Nor should we forget that our responsibilities extend beyond our own borders, and across generations.

That means getting rid of the outdated notion that a healthy environment and a strong economy stand in opposition to each other.

And it means that when it comes to issues like climate change, we need to acknowledge that we are all in this together. Our children and grandchildren will judge us not by the words that we said but by the actions that we took, or failed to take.

If we truly wish to leave to them a better world than the one we inherited from our own parents – and I know, Mr. President, that you and the First Lady want this as strongly as Sophie and I do – we cannot deny the science.  We cannot pretend that climate change is still up for debate.

And that’s why I’m so proud of the continental strategy we’ve negotiated to help take on this most serious challenge. It’s a blueprint for real progress. One that respects science and scientists. That takes meaningful, measurable steps to protect our environment and combat climate change. And it’s a plan that allows us to grow our economies as we do it.

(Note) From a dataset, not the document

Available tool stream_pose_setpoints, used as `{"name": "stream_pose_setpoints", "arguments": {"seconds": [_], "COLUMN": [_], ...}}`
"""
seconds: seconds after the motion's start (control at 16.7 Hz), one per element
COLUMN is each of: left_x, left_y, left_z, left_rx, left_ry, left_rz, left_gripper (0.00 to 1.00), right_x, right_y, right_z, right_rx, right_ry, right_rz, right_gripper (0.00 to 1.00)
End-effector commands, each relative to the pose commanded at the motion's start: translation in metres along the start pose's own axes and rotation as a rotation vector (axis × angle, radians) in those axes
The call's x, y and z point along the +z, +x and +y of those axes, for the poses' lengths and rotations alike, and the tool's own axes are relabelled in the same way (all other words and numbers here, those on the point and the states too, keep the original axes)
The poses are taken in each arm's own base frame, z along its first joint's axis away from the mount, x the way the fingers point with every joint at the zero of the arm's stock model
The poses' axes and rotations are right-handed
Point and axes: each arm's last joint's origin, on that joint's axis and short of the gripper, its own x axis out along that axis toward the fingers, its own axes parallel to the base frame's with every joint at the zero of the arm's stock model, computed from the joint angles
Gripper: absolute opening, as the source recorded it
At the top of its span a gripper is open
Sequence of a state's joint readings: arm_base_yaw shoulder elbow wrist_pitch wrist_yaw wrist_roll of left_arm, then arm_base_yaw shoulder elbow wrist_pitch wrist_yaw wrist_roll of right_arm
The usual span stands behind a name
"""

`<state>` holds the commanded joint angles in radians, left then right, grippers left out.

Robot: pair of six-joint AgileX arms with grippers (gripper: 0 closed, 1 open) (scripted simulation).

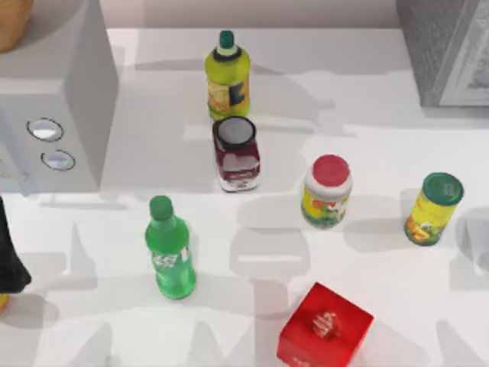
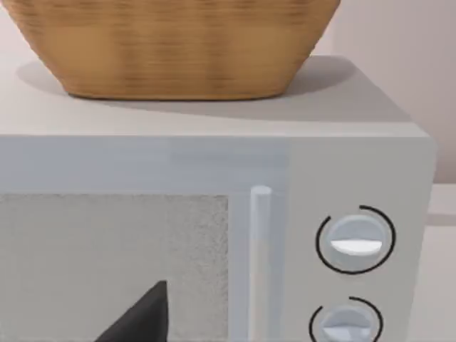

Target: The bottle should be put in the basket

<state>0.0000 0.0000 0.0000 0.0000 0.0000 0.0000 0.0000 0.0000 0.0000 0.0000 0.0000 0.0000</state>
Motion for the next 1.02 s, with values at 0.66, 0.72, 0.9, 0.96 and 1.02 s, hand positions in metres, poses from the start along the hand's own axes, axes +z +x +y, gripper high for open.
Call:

Thank you, Mr. President, for your leadership and your partnership in this.

(Diversity)

And finally, we believe – Canadians and Americans – in the fundamental truth that diversity is a source of strength.  That we are thriving and prosperous countries not in spite of our differences, but because of them.

Canadians know this. It’s why communities across the country welcomed more than 25,000 Syrian refugees over the past four months.  Not as visitors or temporary citizens, but as Canadians. And Americans understand this, too.  It’s why each generation has welcomed newcomers seeking liberty and the promise of a better life.

We know that if we seek to be greater, we must do greater things. Be more compassionate. Be more accepting.  Be more open to those who dress differently, or eat different foods, or speak different languages.  Our identities as Canadians and Americans are enriched by these differences, not threatened by them.

(Conclusion)

On our own, we make progress. But together, we make history. Duty-bound, loyal, and forever linked. Whatever the future holds, we will face it together. Neighbours, friends, partners, and allies. That is our experience, and our example to the world.

Mr. President, thank you for all you have done these past seven years to preserve this most important relationship.  May the special connection between our two countries continue to flourish in the years to come. And may my grey hair come in at a much slower rate than yours has.

And with that, on behalf of 36 million Canadians, I propose a toast: to the President, to the First Lady, and to the people of the United States of America. Cheers.